**Work instructions**
Here the answer should be the line with "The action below" and all the lines after it through the end of the listing, each repeated exactly, and no other text.

**Entries provided**
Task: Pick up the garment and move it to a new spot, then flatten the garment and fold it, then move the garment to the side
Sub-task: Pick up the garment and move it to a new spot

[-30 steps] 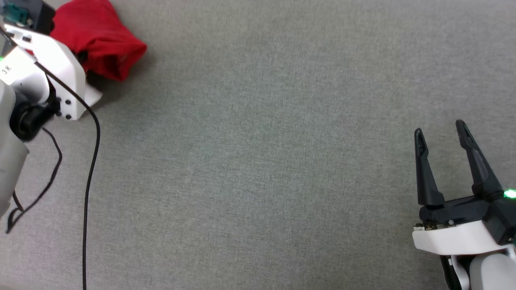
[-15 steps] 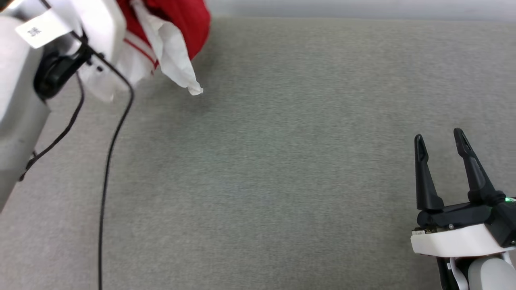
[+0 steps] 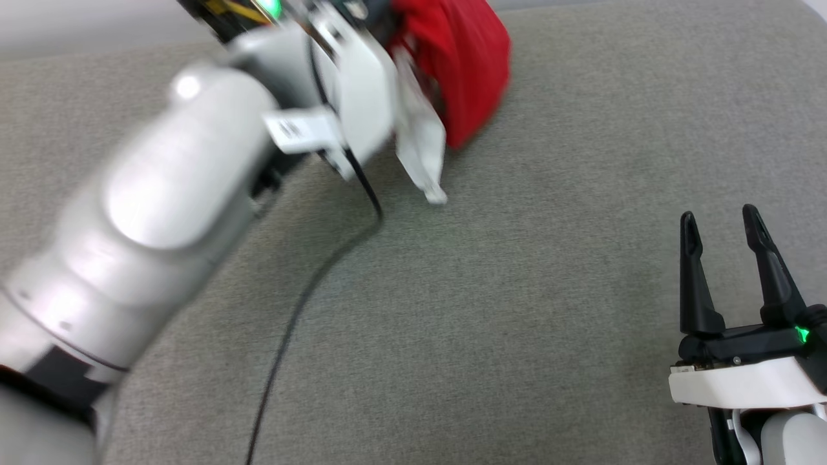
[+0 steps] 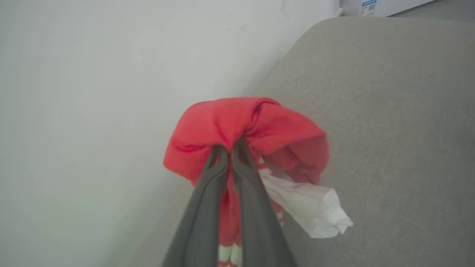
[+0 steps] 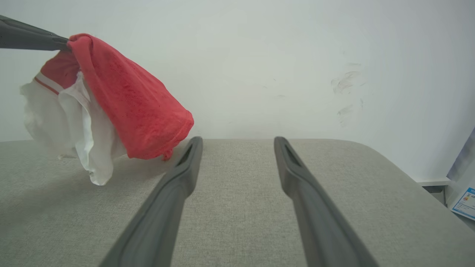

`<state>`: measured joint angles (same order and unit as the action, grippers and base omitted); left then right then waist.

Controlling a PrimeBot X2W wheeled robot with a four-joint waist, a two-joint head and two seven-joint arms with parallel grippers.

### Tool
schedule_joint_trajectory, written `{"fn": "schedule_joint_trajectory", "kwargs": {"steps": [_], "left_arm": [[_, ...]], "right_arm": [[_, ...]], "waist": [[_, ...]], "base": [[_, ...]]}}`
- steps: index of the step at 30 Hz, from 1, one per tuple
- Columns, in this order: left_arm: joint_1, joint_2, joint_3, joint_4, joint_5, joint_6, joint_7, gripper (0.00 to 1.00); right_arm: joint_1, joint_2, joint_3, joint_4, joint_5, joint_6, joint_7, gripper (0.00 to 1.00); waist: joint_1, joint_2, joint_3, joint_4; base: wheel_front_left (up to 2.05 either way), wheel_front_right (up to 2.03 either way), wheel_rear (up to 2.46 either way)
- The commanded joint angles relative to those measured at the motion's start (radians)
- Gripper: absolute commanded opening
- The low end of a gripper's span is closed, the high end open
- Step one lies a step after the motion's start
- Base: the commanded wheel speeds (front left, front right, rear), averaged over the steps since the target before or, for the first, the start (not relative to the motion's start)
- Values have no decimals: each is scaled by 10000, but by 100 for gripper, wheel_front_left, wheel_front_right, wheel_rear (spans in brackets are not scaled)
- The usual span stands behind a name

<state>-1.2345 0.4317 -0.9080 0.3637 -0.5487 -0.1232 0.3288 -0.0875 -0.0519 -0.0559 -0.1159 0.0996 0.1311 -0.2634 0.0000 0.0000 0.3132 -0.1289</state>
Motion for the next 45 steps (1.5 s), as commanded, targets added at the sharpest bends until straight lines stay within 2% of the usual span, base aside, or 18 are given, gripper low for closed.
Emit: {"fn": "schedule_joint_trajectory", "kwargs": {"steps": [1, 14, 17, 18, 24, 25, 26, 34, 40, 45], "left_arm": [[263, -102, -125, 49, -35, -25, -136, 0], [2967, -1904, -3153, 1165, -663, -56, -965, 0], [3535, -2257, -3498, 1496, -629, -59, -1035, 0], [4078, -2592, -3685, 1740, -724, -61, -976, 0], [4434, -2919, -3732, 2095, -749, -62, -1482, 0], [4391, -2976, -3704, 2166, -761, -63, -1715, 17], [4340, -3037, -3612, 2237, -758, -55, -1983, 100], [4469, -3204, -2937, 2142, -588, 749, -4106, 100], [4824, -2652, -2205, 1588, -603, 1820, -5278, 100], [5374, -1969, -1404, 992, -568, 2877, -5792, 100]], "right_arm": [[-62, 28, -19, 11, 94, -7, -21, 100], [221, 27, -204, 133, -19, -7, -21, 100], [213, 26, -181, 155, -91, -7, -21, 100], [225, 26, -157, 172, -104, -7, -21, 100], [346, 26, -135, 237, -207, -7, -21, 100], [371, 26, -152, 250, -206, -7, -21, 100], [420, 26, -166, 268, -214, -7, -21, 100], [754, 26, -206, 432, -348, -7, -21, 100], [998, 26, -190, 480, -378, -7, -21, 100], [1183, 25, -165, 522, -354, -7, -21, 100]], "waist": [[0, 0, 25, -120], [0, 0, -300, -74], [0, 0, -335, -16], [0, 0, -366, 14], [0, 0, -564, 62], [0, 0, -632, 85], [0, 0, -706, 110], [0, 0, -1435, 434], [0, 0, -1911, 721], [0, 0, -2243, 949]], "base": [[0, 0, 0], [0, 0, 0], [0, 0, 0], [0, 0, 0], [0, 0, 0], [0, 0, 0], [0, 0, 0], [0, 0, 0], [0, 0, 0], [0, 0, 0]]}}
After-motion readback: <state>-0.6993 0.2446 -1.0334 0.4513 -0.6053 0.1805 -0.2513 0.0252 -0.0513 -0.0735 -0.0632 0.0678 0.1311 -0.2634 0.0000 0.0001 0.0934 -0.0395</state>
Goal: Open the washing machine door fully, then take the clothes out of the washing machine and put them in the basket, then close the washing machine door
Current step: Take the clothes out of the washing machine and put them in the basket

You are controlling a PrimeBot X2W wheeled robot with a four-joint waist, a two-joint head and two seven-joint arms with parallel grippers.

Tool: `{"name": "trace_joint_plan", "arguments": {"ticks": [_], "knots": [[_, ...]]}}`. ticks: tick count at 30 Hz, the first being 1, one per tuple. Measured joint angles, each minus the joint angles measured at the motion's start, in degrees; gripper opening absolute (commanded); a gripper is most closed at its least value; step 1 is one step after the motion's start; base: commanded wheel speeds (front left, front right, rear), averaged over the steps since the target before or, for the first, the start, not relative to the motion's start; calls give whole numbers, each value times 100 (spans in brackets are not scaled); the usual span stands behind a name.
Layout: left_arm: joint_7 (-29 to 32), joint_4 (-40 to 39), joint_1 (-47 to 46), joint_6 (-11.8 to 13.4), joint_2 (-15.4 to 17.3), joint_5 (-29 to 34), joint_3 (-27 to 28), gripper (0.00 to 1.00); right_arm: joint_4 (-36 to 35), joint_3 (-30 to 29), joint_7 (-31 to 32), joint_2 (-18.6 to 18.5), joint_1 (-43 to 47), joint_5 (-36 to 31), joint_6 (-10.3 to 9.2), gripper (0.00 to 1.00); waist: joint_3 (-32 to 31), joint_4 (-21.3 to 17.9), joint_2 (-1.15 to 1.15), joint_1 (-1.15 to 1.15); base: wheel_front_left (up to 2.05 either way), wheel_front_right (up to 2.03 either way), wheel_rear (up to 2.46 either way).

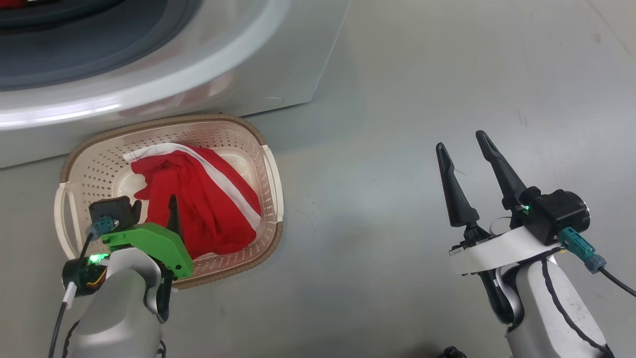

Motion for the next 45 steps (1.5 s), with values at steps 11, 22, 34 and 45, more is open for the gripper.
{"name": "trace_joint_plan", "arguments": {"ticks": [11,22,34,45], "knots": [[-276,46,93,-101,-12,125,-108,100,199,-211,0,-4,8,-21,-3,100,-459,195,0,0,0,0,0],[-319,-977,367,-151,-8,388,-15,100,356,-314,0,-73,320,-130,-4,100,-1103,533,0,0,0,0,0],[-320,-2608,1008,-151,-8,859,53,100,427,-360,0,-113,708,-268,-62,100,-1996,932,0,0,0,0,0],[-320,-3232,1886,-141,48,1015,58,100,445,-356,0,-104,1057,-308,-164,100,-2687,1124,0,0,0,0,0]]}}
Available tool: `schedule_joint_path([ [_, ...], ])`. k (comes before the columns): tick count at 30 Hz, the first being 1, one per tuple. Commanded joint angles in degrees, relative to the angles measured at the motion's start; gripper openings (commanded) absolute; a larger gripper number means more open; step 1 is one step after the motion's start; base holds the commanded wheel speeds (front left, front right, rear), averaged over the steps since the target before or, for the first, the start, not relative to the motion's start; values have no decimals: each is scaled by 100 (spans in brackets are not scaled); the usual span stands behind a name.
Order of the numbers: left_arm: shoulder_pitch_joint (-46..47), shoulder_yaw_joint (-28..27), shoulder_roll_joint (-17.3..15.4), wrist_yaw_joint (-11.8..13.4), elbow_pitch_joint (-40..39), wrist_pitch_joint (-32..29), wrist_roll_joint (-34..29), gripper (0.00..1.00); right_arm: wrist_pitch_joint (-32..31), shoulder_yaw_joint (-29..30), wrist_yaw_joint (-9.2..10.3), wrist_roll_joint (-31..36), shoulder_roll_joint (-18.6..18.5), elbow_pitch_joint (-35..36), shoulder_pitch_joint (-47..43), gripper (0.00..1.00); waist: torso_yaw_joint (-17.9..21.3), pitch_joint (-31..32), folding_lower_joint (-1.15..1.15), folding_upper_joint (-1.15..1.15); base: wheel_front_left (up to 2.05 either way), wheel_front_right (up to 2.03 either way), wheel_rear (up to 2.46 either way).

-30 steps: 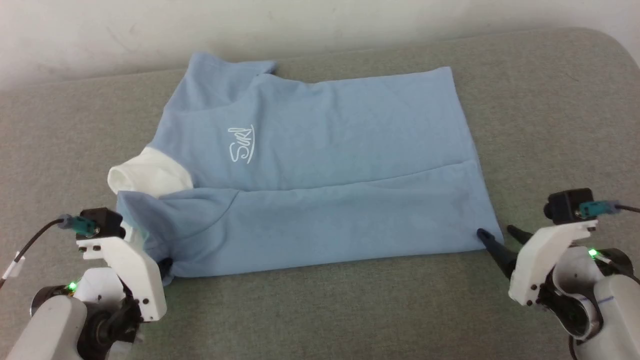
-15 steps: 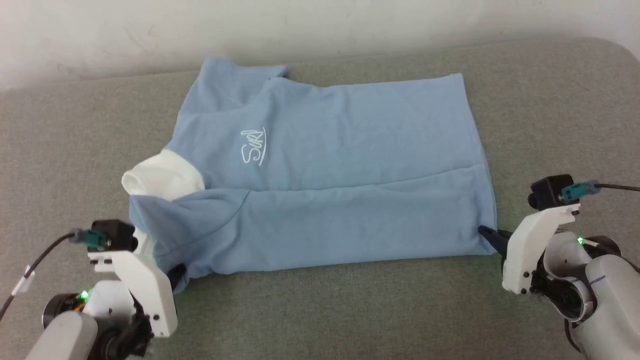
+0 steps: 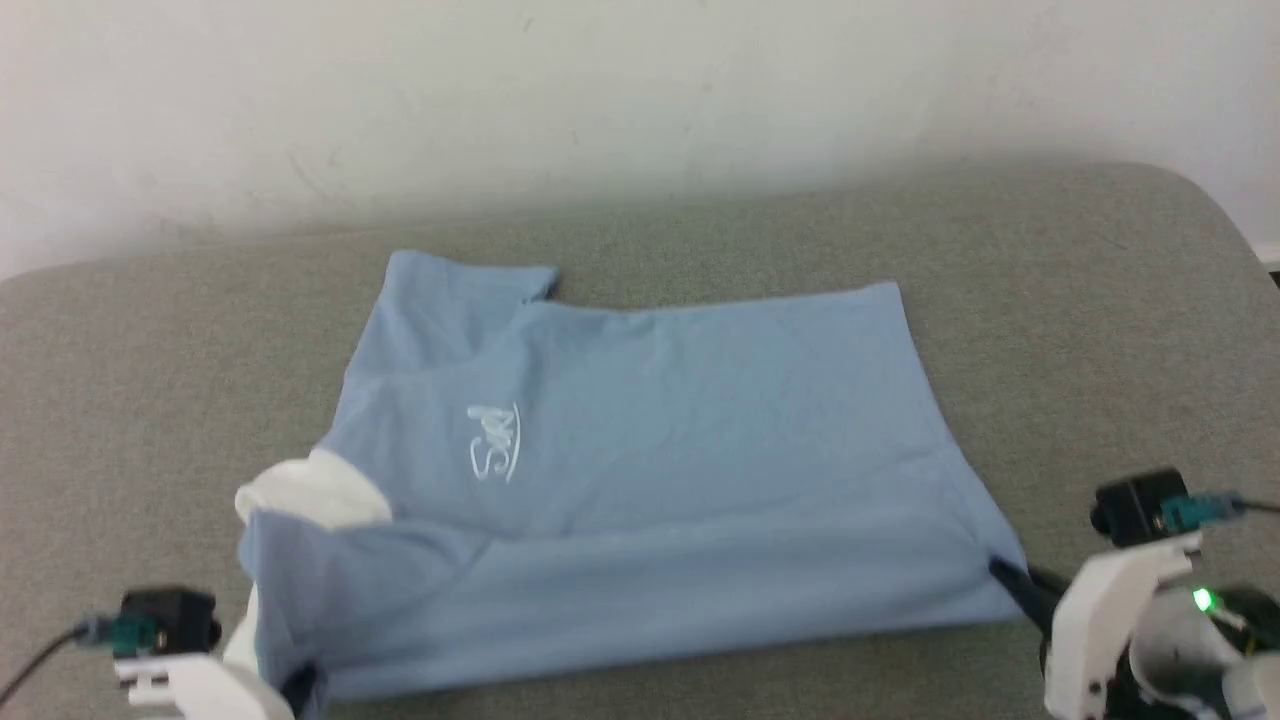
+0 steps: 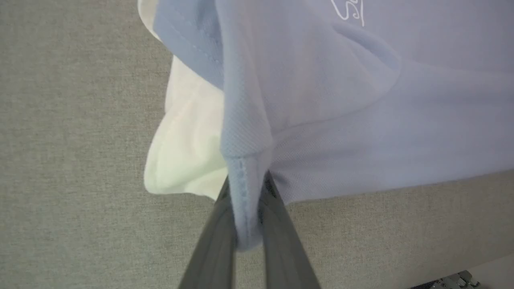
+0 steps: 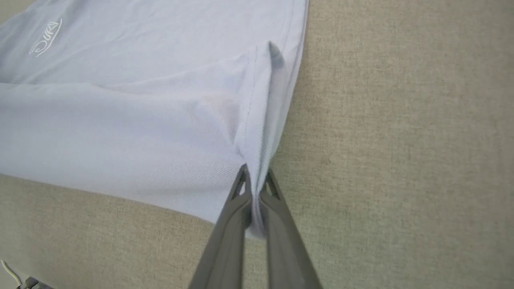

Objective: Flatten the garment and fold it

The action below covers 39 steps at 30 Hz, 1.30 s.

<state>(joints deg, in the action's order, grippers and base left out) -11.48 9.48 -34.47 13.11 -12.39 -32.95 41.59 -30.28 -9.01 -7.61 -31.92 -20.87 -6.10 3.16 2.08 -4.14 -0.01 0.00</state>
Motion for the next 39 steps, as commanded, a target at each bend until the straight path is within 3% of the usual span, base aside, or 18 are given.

**Exercise response**
The action below covers 39 steps at 30 Hz, 1.30 s.

<state>(joints deg, in the action's order, grippers and base left out) -11.48 9.48 -34.47 13.11 -12.39 -32.95 41.59 -30.28 -9.01 -7.61 -31.92 -20.87 -6.10 3.16 2.08 -4.14 -0.01 0.00</state>
Motion for the next 39 steps, as commanded, a target at each bend until the straight path is within 3% of the usual span, base aside, or 18 are given.

This concludes the output.